▶ **Work request**
Only the lines below between the ones containing "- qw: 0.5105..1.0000" and "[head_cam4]", inclusive, are to be reproduced, each exactly as it stands.

▶ **Information given**
****
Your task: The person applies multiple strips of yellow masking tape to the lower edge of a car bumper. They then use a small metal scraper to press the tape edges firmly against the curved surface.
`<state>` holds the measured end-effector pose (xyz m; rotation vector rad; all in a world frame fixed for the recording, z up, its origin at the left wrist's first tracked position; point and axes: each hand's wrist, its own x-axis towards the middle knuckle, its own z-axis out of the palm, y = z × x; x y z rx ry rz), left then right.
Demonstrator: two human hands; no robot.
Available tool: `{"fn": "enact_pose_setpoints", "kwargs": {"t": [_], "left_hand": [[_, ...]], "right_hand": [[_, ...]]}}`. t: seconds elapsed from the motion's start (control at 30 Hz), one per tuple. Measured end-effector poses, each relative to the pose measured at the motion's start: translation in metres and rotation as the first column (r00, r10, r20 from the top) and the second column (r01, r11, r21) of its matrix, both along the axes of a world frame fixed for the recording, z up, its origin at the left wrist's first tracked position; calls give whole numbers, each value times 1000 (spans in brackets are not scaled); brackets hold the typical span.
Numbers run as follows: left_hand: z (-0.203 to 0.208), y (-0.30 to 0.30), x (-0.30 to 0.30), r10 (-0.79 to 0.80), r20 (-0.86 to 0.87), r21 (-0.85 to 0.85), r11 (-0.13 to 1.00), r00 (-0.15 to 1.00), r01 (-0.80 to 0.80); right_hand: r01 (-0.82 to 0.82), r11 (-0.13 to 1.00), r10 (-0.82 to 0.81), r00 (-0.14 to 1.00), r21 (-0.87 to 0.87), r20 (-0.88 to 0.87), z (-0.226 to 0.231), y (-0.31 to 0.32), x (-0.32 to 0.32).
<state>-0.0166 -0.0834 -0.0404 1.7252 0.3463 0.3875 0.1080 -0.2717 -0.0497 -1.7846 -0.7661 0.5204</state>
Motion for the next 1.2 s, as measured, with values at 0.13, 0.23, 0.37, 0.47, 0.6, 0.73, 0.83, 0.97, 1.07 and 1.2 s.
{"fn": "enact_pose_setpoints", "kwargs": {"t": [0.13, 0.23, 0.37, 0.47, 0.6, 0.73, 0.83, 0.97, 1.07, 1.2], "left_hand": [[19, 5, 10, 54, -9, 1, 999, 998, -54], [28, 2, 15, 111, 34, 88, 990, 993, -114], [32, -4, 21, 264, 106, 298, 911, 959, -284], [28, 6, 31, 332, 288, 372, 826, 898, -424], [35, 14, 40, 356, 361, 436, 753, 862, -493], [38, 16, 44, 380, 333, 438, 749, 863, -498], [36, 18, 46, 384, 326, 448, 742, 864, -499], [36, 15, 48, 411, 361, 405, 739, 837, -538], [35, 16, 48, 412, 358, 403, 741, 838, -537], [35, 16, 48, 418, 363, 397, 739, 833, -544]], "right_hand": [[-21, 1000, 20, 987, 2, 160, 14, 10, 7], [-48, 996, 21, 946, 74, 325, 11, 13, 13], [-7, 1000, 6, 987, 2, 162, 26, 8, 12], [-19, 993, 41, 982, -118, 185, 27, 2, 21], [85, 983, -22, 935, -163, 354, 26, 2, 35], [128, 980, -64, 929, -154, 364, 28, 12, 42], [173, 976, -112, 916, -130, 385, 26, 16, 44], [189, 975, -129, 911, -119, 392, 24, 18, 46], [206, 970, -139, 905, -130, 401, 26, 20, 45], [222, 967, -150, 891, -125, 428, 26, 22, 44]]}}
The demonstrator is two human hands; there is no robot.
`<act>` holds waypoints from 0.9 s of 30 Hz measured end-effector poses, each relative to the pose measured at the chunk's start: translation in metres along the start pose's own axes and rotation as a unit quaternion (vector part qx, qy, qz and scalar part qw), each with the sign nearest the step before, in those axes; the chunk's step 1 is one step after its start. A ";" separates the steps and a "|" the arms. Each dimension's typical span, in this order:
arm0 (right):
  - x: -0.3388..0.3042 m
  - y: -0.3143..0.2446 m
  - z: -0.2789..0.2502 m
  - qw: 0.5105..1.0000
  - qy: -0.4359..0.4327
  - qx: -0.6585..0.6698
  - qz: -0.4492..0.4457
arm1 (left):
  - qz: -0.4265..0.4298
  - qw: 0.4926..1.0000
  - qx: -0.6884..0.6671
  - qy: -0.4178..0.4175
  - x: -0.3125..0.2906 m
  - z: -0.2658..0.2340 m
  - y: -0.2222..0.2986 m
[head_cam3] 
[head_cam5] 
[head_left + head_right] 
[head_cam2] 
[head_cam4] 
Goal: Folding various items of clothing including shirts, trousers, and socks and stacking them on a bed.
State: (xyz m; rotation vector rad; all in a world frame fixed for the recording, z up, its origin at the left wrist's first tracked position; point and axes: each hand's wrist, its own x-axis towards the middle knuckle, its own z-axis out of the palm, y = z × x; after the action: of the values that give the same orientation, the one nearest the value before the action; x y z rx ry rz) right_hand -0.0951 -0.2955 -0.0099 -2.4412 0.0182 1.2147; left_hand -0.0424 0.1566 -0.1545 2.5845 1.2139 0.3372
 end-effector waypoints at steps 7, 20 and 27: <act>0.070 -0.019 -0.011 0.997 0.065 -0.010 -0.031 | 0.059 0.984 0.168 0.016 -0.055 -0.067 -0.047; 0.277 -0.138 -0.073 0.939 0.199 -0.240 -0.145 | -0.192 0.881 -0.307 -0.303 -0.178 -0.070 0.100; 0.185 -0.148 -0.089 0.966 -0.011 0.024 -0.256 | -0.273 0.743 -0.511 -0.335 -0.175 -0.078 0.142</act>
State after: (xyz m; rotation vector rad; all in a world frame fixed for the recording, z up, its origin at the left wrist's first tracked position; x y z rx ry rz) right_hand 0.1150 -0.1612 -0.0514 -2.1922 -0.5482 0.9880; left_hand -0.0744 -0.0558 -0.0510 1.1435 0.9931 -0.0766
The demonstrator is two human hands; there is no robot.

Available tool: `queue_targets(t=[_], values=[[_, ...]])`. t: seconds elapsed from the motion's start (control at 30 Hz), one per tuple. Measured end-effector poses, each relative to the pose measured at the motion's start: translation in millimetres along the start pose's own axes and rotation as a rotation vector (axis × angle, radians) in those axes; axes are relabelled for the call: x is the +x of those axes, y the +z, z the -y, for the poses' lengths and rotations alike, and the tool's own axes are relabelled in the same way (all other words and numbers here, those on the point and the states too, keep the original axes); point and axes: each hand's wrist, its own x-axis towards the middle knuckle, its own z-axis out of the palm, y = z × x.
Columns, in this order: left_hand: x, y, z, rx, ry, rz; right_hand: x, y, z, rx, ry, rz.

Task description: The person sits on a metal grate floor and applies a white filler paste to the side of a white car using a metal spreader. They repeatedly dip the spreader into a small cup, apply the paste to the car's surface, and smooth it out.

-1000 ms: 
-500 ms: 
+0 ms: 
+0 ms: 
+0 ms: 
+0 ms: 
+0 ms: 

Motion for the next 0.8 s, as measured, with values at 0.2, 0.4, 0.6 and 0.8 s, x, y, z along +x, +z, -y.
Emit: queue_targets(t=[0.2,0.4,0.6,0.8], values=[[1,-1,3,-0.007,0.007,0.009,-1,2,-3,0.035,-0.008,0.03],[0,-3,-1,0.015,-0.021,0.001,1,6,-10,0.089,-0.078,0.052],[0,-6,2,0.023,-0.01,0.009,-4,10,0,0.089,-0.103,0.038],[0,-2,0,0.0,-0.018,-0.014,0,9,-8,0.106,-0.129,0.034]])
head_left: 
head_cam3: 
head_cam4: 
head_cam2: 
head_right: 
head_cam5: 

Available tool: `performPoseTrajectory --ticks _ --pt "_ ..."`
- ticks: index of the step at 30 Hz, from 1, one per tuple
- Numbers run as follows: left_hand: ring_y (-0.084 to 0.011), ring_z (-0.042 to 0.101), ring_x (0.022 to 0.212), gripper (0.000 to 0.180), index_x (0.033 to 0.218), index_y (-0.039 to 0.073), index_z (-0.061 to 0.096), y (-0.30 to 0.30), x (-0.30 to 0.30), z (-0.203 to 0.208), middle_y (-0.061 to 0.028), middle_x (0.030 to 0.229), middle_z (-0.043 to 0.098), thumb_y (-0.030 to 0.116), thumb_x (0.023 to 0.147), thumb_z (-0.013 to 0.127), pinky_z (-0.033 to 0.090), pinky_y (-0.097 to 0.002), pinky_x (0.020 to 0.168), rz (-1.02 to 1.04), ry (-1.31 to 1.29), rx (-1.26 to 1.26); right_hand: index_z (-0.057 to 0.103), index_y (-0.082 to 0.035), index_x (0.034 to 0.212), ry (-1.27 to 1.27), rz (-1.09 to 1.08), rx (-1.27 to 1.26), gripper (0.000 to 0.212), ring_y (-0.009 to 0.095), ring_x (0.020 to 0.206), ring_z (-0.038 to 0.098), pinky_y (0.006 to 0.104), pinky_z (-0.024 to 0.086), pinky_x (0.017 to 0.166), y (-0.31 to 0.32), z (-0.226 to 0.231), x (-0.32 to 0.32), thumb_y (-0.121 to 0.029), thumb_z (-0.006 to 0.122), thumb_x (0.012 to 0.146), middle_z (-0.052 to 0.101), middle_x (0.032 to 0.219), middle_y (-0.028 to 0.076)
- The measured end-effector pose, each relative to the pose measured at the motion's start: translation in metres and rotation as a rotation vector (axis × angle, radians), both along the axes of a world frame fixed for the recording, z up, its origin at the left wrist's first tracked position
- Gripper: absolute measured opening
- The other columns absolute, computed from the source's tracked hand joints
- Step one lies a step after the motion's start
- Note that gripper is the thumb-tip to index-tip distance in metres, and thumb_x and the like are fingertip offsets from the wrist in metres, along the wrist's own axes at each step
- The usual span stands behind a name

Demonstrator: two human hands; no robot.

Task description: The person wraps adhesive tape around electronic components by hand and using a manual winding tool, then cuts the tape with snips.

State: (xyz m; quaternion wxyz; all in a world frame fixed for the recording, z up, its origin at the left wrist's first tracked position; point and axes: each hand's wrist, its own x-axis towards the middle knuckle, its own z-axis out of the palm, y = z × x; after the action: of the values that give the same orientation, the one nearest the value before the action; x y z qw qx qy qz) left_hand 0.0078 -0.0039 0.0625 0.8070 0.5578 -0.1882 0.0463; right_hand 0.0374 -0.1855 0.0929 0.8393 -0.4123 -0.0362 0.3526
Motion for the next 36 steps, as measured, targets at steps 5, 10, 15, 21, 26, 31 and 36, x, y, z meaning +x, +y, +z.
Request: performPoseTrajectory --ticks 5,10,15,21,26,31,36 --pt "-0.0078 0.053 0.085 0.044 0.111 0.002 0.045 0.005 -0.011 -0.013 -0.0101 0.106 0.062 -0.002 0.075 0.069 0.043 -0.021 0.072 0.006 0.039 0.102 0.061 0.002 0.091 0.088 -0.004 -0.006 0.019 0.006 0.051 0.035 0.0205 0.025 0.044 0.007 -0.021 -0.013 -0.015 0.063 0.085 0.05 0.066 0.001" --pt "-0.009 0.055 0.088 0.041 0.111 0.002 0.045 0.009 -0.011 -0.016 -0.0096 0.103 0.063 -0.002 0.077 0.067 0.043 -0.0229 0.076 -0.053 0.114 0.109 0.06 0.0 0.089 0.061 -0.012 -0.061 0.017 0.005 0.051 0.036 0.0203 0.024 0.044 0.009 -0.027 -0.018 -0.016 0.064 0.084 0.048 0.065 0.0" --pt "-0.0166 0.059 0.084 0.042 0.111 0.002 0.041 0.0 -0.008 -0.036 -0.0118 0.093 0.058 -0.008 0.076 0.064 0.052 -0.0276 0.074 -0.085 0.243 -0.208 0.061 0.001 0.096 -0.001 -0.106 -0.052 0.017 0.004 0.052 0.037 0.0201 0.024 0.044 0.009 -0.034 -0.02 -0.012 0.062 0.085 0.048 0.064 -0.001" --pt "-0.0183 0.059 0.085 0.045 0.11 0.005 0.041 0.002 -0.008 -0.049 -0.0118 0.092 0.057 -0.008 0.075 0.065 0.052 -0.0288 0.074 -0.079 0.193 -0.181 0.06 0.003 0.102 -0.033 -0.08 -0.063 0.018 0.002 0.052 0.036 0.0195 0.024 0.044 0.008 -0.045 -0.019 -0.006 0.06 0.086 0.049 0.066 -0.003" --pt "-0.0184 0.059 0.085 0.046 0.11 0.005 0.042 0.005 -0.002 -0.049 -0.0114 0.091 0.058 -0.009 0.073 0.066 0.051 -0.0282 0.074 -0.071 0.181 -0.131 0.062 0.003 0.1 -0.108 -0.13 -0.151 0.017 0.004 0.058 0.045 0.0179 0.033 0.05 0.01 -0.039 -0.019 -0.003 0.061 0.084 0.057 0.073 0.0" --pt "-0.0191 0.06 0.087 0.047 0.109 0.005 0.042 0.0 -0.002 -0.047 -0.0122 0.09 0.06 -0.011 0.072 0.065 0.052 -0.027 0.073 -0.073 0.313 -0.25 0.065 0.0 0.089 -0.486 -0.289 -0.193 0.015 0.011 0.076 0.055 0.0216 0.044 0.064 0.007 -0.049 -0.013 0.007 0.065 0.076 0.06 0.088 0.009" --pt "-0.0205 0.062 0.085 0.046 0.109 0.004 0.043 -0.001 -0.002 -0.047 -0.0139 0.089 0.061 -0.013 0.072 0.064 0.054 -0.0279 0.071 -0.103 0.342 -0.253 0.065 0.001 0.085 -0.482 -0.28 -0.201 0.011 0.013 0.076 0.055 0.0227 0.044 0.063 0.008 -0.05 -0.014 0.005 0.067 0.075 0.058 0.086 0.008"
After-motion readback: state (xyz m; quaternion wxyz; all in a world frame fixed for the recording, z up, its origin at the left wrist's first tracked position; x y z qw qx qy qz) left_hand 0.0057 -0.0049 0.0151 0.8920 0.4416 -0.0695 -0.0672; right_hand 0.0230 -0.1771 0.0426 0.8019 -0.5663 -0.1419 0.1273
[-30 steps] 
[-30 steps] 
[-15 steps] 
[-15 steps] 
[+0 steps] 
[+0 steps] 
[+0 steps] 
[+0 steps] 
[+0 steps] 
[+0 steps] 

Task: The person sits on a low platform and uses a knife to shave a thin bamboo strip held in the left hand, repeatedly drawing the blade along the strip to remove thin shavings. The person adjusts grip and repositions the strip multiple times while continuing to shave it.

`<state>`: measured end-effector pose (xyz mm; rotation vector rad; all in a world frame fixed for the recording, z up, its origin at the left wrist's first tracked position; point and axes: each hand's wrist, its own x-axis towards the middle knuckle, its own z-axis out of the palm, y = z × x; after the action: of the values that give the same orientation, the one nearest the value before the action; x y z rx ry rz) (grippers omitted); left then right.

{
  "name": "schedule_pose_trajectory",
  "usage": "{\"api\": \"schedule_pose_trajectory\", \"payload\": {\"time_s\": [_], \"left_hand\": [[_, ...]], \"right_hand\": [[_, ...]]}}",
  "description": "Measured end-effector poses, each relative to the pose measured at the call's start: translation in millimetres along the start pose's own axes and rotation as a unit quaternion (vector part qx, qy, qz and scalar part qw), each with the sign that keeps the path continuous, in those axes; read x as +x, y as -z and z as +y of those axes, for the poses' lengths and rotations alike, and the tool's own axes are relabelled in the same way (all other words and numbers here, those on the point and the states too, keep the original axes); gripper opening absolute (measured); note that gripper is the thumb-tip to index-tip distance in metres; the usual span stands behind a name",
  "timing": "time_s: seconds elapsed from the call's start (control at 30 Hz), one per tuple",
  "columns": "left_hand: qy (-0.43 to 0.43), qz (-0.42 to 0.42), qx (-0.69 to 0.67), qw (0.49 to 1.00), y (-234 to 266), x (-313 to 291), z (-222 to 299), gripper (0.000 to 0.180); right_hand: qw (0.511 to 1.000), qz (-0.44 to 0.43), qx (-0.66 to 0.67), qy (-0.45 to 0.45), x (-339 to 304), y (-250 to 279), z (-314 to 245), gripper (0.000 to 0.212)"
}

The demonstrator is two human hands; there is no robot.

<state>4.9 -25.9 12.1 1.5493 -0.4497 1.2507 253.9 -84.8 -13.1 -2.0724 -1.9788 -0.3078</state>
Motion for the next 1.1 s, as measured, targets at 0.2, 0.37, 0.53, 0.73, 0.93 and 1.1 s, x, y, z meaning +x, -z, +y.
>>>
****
▶ **Result for this task**
  - qw: 0.5105..1.0000
  - qy: -0.4359..0.4327
  - qx: -0.6585..0.6698
  - qz: -0.4492..0.4457
arm1 (left):
  - qz: -0.4265..0.4298
  - qw: 0.4926..1.0000
  - qx: -0.6884..0.6671
  - qy: -0.4178..0.4175
  - x: -0.3125..0.2906 m
  - z: -0.2658..0.2340 m
  - y: -0.2222..0.2986 m
[head_cam3] 
[head_cam5] 
[head_left + head_right] 
[head_cam2] 
[head_cam4] 

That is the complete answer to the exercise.